近くにいたあやかが、呟くサンジの声を耳にして後ろからひょこっと顔を出す。

『私、手伝おうか?』
「あやかちゃん…!!助かるぜ、買わなきゃいけねェもんが山ほどあるんだ」

「ほら」と、見せられたメモにはたくさんの種類と量の食材の名が書かれていた。

『こんなに買うの!?(汗)』
「ああ…なんたってウチの船長は底なしの大食らいだからな。

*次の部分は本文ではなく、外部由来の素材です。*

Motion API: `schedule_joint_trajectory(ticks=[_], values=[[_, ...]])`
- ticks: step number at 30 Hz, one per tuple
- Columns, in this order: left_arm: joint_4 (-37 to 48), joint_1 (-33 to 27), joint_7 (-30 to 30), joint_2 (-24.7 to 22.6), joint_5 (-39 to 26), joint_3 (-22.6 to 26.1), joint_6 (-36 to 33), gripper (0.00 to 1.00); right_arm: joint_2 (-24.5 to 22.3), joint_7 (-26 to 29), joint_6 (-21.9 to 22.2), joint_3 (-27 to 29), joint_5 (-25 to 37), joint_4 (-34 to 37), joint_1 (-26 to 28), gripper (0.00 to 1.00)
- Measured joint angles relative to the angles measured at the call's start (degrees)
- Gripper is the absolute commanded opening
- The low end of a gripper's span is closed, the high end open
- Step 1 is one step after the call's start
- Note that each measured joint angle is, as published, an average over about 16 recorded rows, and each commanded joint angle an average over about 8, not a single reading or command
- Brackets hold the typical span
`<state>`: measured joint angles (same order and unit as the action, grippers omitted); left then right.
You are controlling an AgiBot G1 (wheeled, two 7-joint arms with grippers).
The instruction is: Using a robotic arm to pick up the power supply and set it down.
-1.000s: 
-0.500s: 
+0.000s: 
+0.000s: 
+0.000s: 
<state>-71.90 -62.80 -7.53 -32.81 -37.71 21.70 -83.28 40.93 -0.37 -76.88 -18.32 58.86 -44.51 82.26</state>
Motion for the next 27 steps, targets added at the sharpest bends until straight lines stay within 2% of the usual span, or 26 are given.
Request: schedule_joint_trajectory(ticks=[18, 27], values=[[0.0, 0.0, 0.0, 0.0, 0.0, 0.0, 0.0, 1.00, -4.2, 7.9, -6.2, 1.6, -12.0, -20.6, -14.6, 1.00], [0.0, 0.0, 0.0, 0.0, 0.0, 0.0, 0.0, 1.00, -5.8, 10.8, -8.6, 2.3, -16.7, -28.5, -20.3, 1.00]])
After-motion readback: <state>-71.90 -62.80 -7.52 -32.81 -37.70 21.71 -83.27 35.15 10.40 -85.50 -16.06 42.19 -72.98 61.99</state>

これだけ買ってもすぐなくなるぜ」
『ふふっ…確かに』

いつものルフィの食事の様子を思い浮かべてサンジ君と笑い合っていると、不意に背後から「おい」と低い声がした。ゾロだ。

「買い出し行くのか?」
『うん、サンジ君ひとりだと大変そうだしね』

私が頷くと、ゾロは眉間に寄せた皺をさらに深くさせて渋い表情を見せる。

『どうかした?』
「…おれも行く」
『へ?』
「おれも一緒に行くって言ったんだ」
『えっ…』
「おうおう、マリモ君…そんなにおれとあやかちゃんがふたりになるのが気に食わねェか?」
「…ああ、気に食わねェ」
『!』

コックの冷やかし…
いつもだったら「うるせェ」とか言って適当に流すが、おれは正直に肯定の言葉を口にした。
あやかが面をくらったような顔で呆然とおれを見つめてくる…。
その視線から逃げるように、おれは顔を横に逸らした。

…自分でも、らしくねェと思う。
だが、あやかを好きだと自覚してからというもの…
おれは今までに感じた事のない感情に振り回され、自分でも驚くような行動が多くなった。

今だってそうだ。
コックと話している時のあやかがおれといる時より楽しそうに見えて、もしかしてこいつはコックが好きなんだろうかと思うと、すげー焦る気持ちが沸いてきて…その結果がこれだ。

「行くぞ」
『え?え…ちょっ、サンジ君は!?』

呆然としていたあやかの手を強引に掴み、サンジをその場に残して船を降りるゾロ。
その背を見送ったサンジは…

「…おいおい、ちゃんと買い出しできるんだろうな」

やれやれと首を振って、ため息をついた。